Rosi shows no battles but the readiness for them with rifles, patrols, trenches, bunkers, tanks. Always in-between conflict past and with conflict looming. Trucks are driving over a makeshift bridge - Christo’s Floating Piers in Andrey Paounov’s Walking On Water come to mind. Tents, mud, camps, women and children going about their daily lives. A panorama of human experiences in all regions of conflict, war, rubble and darkness.
A mint-green building houses the psychiatric ward where a play is to be staged “about our Homeland.” Five men and one woman are chosen to perform and are given their scripts to memorise (the woman gets hers last). The play speaks about losing all sense of safety.
Ali, a boy in yellow rain gear sits at the bow of a fishing boat at night. His stern face looks as if he had been painted by Caravaggio or Modigliani, depending on the light. When he returns home and takes off the wet rain gear, he drops it on the floor for his mother to pick up, a bit like the men do in Yasujiro Ozu’s films. He seems to be the oldest of many siblings who sleep on mattresses on the floor around the sofa where he rests. Ali is Rosi’s silent anchor in Notturno, the way the charismatic and talkative Samuele was in Fire At Sea as our guide to the landscape of Lampedusa. We think about the boys’ future when we see their present. What will be possible, which roads are already closed.
Carrying a rifle, Ali goes out into the wind. There is a majestic tree. Samuele would like it. And so would the palm tree sound recorder of Sacro GRA. Ali sits down under the tree. There is rumbling. Explosions? No, it is thunder and then comes the lightning and you realise that this is by far the largest tree around and that he really shouldn’t be underneath it. A universal experience for any child who ever played outside. The sky above the fields says after-the-rainstorm anyplace. But Ali brings back 11 small birds to feed his family. There is no father in sight, five of his siblings are doing homework, sitting on the carpet when he returns. He is head of household, who rents himself out to hunters for $5 a day.
Night for the soldiers means flashlights to check on empty, bombed out houses; the remnants of what used to be a family home is visible in a flash, then gone. A bedroom, rubble, emptied shelves, shattered cabinets; the pattern of the smashed window looking ornamental and composed in the dark.

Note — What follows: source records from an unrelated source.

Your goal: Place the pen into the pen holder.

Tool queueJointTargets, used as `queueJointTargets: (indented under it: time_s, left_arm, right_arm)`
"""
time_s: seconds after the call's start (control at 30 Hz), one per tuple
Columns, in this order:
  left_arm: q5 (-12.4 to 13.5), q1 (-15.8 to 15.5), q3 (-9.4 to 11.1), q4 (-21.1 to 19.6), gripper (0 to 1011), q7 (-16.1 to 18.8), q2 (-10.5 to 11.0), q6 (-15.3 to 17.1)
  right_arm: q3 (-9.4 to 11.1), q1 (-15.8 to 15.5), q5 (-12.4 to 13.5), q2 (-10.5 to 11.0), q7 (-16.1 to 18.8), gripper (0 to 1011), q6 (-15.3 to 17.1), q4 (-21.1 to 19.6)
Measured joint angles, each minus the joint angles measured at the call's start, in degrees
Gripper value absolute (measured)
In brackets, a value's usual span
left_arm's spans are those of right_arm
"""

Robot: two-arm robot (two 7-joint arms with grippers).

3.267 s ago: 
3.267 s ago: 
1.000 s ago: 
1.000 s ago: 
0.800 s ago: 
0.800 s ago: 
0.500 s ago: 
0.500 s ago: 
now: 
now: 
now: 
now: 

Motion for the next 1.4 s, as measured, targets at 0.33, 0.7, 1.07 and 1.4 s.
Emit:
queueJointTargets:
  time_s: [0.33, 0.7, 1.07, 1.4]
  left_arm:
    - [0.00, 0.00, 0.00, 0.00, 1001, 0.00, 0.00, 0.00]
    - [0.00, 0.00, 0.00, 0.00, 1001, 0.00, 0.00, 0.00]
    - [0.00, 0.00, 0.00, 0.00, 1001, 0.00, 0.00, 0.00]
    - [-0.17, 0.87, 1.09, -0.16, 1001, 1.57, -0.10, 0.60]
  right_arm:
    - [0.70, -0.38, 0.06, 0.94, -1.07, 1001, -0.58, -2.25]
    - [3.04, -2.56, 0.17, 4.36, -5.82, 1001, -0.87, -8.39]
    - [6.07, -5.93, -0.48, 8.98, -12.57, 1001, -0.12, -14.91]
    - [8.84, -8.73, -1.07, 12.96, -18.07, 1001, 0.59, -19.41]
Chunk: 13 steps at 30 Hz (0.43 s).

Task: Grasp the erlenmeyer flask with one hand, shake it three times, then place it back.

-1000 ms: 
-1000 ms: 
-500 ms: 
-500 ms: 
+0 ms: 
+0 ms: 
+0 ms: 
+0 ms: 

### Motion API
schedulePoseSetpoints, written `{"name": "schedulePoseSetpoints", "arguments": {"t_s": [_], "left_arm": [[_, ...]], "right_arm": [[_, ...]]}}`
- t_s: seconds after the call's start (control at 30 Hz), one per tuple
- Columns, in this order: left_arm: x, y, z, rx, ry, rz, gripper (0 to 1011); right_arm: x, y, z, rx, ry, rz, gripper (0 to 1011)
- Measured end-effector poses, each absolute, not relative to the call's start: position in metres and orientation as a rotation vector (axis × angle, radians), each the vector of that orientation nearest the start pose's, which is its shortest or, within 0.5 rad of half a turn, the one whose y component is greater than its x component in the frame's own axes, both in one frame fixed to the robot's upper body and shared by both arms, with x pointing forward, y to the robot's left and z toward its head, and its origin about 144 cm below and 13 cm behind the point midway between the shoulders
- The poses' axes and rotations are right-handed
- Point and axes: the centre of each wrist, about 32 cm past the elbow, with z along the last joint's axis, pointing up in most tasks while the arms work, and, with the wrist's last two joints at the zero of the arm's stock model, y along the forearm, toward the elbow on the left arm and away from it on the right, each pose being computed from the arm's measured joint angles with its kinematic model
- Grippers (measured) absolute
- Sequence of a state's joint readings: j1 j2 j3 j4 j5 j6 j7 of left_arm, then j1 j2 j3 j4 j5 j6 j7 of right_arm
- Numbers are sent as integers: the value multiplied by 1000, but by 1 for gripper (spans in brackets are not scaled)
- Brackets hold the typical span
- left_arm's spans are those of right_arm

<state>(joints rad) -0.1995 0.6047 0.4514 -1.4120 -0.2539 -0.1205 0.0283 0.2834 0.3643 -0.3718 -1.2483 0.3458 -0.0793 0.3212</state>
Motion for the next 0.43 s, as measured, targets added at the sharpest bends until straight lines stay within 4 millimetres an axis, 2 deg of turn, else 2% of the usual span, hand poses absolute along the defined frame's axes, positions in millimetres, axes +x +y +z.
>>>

A most important sequence of the film takes place in a classroom with small kids making drawings and speaking to their teacher about the trauma they experienced. A boy explains that his picture is about “when ISIS started exterminating us.” He ran to the mountains, he saw people die, he saw what no child should have to endure. A little girl with an even littler sister looking over her shoulder talks about being hit and how scared they were. Another girl draws blood and tears. These little humans, so poised, speak about being tortured and they can express that it was “for no reason”. All nine of them put their drawings up on the wall.
A sheer endless line of prisoners in red overalls follows. Are these men the ones responsible? Rosi doesn’t go there. He doesn’t have to. The audio messages of a captured woman to her mother seem almost too explicit and explanatory. Notturno is about what humans are capable of, with the focus on the talent to endure and manage even under the most dire of circumstances. A flooded road looks as if it is in the middle of collapsing, with chunks breaking away, turning the path into a waterfall. And the cars and trucks and a tractor with sheep just keep going and driving on. The film received the UNICEF Award at this year’s Venice Film Festival.